*ABOUT THIS EXERCISE*
Write out the data that follows exactly, keeping every picture out.

*DATA BLOCK*
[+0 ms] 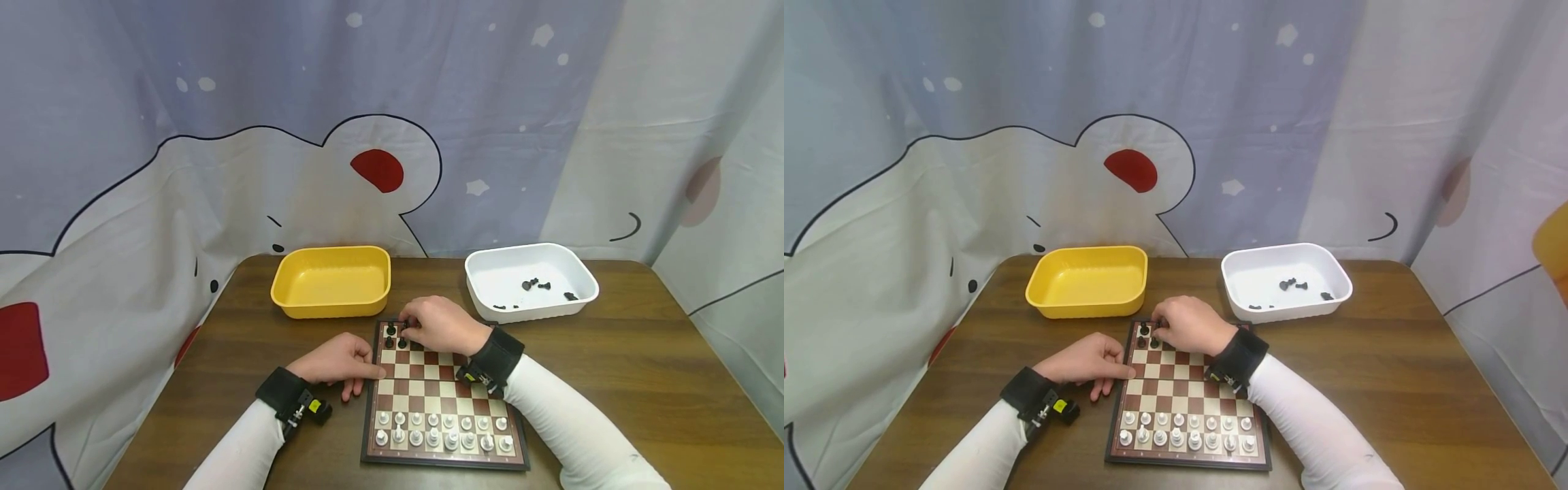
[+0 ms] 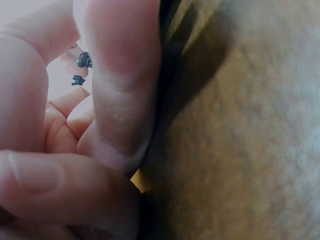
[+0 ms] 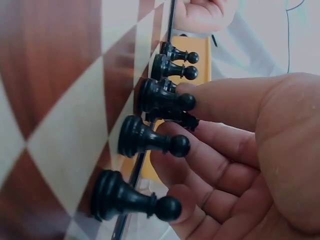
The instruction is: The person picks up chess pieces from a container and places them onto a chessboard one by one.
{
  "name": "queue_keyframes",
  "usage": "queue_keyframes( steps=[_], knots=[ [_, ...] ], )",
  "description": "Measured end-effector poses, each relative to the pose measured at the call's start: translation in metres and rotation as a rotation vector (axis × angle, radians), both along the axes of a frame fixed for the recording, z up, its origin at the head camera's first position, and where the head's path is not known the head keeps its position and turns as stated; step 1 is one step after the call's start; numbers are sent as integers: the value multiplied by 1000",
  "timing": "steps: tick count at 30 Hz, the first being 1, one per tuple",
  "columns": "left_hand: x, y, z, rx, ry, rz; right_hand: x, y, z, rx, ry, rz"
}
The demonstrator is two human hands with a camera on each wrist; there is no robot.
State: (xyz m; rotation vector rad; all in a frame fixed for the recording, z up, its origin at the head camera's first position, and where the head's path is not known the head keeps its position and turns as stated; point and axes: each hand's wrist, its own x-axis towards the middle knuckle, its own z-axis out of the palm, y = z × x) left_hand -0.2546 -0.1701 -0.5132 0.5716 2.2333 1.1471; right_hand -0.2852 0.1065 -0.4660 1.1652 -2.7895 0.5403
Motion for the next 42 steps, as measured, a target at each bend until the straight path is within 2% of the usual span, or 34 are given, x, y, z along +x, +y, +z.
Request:
queue_keyframes(
  steps=[6, 28, 42],
  knots=[
    [0, 0, -1, -5, 2, 3, -1, 2, 4, -1, -9, 22],
    [0, -1, -1, 8, -1, 1, -5, 3, -6, -29, 18, 88],
    [-1, -1, -2, 16, -2, -3, -1, 4, 1, -43, 4, 60]
  ],
)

*EXERCISE SOLUTION*
[+0 ms] 
[+0 ms] 
[+0 ms] 
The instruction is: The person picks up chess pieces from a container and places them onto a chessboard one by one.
{
  "name": "queue_keyframes",
  "usage": "queue_keyframes( steps=[_], knots=[ [_, ...] ], )",
  "description": "Measured end-effector poses, each relative to the pose measured at the call's start: translation in metres and rotation as a rotation vector (axis × angle, radians), both along the axes of a frame fixed for the recording, z up, its origin at the head camera's first position, and where the head's path is not known the head keeps its position and turns as stated; step 1 is one step after the call's start; numbers are sent as integers: the value multiplied by 1000",
  "timing": "steps: tick count at 30 Hz, the first being 1, one per tuple",
  "columns": "left_hand: x, y, z, rx, ry, rz; right_hand: x, y, z, rx, ry, rz"
}
The demonstrator is two human hands with a camera on each wrist; there is no robot.
State: (xyz m; rotation vector rad; all in a frame fixed for the recording, z up, its origin at the head camera's first position, and where the head's path is not known the head keeps its position and turns as stated; point and axes: each hand's wrist, its own x-axis towards the middle knuckle, its own z-axis out of the palm, y = z × x) left_hand -0.2546 -0.1701 -0.5132 0.5716 2.2333 1.1471; right_hand -0.2852 0.1065 -0.4660 1.1652 -2.7895 0.5403
Motion for the next 42 steps, as measured, a target at each bend until the straight path is within 2% of the usual span, or 34 are given, x, y, z along +x, +y, +z.
Request:
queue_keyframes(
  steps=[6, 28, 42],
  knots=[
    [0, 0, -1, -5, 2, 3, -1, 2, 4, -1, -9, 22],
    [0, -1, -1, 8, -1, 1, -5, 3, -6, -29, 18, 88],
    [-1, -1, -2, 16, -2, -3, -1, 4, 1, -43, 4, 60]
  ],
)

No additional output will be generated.